Assigned task:
Copy each line of the records below that mentions the word "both".

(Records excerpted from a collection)
————————
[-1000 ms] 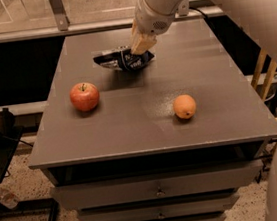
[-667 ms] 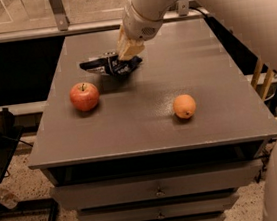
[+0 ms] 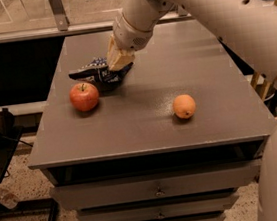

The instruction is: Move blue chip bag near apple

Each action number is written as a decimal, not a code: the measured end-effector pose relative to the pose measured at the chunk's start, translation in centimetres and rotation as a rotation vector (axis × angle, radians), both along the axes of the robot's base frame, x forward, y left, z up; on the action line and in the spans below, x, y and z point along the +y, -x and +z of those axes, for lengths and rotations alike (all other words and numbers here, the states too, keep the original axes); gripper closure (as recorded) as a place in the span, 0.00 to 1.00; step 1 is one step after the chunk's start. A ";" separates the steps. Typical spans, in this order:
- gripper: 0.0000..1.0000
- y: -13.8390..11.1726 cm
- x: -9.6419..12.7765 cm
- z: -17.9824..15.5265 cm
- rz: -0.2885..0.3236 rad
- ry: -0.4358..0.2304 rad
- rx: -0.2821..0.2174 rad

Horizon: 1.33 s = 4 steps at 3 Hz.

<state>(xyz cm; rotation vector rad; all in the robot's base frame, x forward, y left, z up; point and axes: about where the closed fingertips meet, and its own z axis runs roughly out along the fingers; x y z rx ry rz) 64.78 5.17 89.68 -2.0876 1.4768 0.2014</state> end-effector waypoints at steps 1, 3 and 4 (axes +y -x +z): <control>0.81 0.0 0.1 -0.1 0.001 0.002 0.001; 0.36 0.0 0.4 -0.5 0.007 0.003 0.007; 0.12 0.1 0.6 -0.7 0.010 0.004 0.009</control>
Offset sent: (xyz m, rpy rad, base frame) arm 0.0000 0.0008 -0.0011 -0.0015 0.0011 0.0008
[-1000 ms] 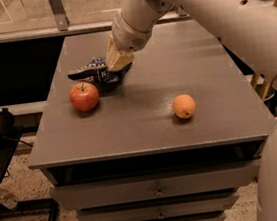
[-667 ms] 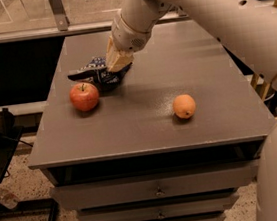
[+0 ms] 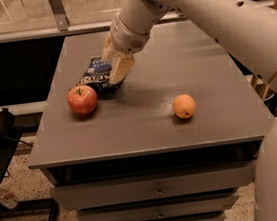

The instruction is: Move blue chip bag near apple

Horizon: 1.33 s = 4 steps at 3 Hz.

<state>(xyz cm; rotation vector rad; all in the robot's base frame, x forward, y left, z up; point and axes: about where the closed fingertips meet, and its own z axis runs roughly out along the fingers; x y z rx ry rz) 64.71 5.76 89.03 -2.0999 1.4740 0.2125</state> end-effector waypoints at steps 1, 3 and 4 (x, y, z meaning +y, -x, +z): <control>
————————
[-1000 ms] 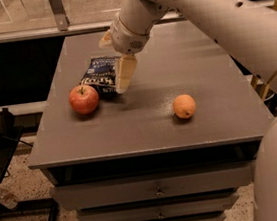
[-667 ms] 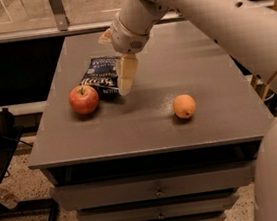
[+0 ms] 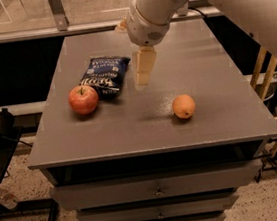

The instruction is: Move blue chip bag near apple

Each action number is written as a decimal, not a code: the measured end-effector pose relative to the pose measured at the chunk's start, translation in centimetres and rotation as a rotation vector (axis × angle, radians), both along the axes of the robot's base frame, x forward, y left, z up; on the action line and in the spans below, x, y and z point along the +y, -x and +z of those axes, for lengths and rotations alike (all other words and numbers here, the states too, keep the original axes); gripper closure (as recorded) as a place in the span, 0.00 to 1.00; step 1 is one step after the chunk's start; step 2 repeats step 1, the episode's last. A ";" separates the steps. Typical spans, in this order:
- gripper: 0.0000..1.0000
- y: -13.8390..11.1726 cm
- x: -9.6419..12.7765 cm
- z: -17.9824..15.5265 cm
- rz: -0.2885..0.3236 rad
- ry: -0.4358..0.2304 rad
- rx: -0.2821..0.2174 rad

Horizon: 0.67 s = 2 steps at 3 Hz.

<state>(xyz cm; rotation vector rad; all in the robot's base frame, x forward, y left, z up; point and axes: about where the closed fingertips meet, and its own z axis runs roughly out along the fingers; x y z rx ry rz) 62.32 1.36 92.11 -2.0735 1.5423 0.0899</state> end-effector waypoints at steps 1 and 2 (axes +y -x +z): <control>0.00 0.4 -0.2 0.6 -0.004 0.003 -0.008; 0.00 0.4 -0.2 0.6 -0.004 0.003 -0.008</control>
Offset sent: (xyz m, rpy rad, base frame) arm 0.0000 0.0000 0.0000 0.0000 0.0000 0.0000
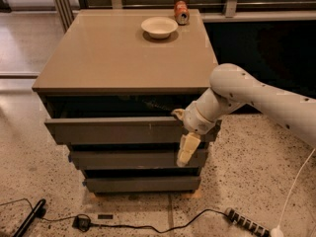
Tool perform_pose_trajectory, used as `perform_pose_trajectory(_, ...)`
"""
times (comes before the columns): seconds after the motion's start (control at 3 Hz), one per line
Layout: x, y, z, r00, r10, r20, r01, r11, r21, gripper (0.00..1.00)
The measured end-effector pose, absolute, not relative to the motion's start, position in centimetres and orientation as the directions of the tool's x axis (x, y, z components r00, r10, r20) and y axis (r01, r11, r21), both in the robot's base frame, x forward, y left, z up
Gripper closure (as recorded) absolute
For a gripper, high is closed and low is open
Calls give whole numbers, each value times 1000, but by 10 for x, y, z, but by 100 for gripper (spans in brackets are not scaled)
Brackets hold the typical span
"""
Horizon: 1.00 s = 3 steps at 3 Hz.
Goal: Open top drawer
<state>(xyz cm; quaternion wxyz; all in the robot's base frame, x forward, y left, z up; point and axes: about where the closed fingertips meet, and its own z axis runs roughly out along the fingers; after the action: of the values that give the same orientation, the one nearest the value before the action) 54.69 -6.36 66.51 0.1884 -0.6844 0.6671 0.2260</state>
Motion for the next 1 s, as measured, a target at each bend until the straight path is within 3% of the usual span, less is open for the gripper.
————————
Task solution:
Each action number is written as a decimal, not a code: the measured end-effector pose relative to the pose measured at the chunk's start, translation in centimetres and rotation as a rotation vector (axis × angle, radians), both along the axes of the robot's base frame, x forward, y left, z up; on the action line and in the spans below, x, y and z point along the +y, -x and +z of those axes, for lengths and rotations alike (all other words and numbers here, the states too, keep the original axes); gripper closure (as recorded) as a place in the span, 0.00 to 1.00; step 1 is one step after the chunk's start. A ";" separates the steps. Typical spans, in this order:
Each action number is written as a decimal, not a code: the measured end-effector pose relative to the pose measured at the chunk's start, translation in centimetres and rotation as a rotation vector (axis × angle, radians), both along the axes of the robot's base frame, x forward, y left, z up; on the action line and in the spans below, x, y and z point along the +y, -x and +z of those axes, for lengths and rotations alike (all other words and numbers here, the states too, keep the original axes); gripper closure (as recorded) as a place in the span, 0.00 to 1.00; step 1 is one step after the chunk's start; step 2 repeats step 1, the episode's last. A ";" separates the steps. Typical spans, in this order:
The measured end-effector pose, absolute, not relative to the motion's start, position in centimetres and orientation as the directions of the tool's x axis (x, y, z components r00, r10, r20) and y axis (r01, r11, r21), both in the robot's base frame, x forward, y left, z up

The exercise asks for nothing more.